One day after I had been walking by him for almost two years, he lifted his eyes to me. They were bright blue, and I was shocked at how young he was. He said the only words I had ever heard him speak up until that time: “I’m Jack.” Then he disappeared again behind his hair.
A few days later, another regular client at the shelter led Jack into my office by the elbow and said, “Can you please help this dude?” Then he left the room.
I asked Jack if he wanted help. He said simply, “Yeah.” He lifted his eyes to me for the second time. He said, “I see the mark of the devil on you.”
I replied, “You see something I don’t, Jack.”
“I see a lot of things other people don’t. What do I have to do to get help?”
I had him sign a release so that I could talk to the Social Security Administration on his behalf. The nonprofit that I started, Benefit Advocacy Coalition, existed to help people just like Jack navigate a system that they could never navigate on their own. With help, severely disabled people can become stabilized with the small income that Social Security provides. Without it, they wander the streets as Jack was now doing.
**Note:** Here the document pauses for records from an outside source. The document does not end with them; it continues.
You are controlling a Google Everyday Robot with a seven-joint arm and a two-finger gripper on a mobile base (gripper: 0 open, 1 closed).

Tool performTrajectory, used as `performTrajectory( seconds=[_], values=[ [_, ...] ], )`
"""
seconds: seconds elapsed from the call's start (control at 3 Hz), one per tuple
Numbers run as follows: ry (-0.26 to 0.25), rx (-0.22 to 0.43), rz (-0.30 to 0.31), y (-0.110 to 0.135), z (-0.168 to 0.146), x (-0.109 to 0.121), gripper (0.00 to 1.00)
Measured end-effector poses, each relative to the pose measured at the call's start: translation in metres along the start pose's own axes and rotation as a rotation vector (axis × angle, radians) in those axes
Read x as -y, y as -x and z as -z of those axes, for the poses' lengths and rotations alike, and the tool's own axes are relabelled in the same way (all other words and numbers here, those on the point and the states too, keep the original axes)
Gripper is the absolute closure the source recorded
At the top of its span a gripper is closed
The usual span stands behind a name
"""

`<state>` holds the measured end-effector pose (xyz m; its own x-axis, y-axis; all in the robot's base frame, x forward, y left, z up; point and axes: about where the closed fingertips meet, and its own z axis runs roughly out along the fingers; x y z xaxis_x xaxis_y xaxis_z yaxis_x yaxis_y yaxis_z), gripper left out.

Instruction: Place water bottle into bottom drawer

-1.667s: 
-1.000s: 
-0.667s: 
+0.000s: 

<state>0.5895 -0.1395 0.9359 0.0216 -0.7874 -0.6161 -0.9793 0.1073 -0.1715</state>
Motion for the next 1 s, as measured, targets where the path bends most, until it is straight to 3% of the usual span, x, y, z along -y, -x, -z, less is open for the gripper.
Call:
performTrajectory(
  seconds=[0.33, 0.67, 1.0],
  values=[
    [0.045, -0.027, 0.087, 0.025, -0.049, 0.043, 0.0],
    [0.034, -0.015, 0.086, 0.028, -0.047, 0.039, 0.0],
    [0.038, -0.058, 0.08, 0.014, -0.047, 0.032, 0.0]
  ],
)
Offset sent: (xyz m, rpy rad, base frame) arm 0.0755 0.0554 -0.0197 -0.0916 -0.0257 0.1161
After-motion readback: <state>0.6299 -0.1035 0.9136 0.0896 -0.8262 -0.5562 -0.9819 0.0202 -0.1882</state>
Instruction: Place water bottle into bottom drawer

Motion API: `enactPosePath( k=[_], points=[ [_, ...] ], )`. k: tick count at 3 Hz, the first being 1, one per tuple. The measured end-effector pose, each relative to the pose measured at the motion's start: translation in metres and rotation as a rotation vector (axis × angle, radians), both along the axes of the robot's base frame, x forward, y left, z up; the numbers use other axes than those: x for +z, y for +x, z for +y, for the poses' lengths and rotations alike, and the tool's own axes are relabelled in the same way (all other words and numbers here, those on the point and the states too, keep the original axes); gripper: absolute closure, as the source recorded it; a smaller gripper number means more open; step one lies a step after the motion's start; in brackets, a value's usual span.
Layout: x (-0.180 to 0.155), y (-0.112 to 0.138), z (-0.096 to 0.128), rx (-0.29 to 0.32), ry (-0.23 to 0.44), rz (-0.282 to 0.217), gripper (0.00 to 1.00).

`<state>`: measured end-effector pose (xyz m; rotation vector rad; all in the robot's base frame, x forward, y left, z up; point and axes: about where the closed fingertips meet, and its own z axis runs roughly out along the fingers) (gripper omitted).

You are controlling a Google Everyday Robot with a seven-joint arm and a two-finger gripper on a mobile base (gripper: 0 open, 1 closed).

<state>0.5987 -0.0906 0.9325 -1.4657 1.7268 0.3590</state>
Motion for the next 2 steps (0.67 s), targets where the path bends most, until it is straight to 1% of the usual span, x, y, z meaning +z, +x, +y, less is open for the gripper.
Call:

After my first talk with Jack, we had to change the chair because he had purposely soiled it. His mother later told me that he frequently peed on furniture to “sterilize” it. Jack was clearly unable to cooperate with the process of having me take an application for benefits, but someone in the shelter knew his mother. I called her and completed the application over the phone without involving Jack.
Jack was 30 when we applied for benefits on his behalf. He had been on SSI after a psychotic break that occurred shortly before he was 19. Before that happened, he had a 4.0 GPA and early admission to college. He lived at home after his break, but he became so violent that his mother had to lock him out of the house because his rages were directed at her. He was missing for ten years on the street. He lost his benefits because no one could locate him. His mother said she had found him a few times, but never knew how to get him back on benefits because of his lack of ability to cooperate with the process.
I had a psychologist come to the shelter to do the evaluation SSA needed. Jack’s diagnosis of paranoid schizophrenia was confirmed. Jack was allowed benefits within a month of his application for them. Because of this, the housing experts at the shelter we partner with were able to get him into a residential facility specifically for people with schizophrenia. Jack had his own room there, and daily meals. He was finally persuaded to take the antipsychotic medication he needed and was monitored daily by professionals.
One day, as I was coming into work I noticed a young man who was trying to catch my attention. He asked me if I knew who he was. We help so many people that I often have trouble remembering everyone, but he did seem so familiar. His red hair was freshly cut and his clothes were clean. He didn’t smile at me, but he looked at me intensely. I recognized him only because of those bright blue eyes. He had gained weight. There was color in his cheeks. It was Jack.
He said, “I have my own room.”
I said, “I heard.”
“I’m sorry about the devil. My mother says you are an angel. Are you?”
“I just see things other people don’t Jack.”
It was the closest I’ve ever seen to a smile on his face. And then he was gone.
Ahnna doesn’t run her nonprofit anymore. She couldn’t get funding. No one, it seems, wants to help people get on federal benefits. But many people have no other choice. What should they do? Charles Dickens’ Ebenezer Scrooge, when asked if he would contribute to the welfare of the poor, heartlessly said, “If they would rather die, they had better do it, and decrease the surplus population.” Given the state of our healthcare system and the social safety net, too many Americans and Congressional representatives agree.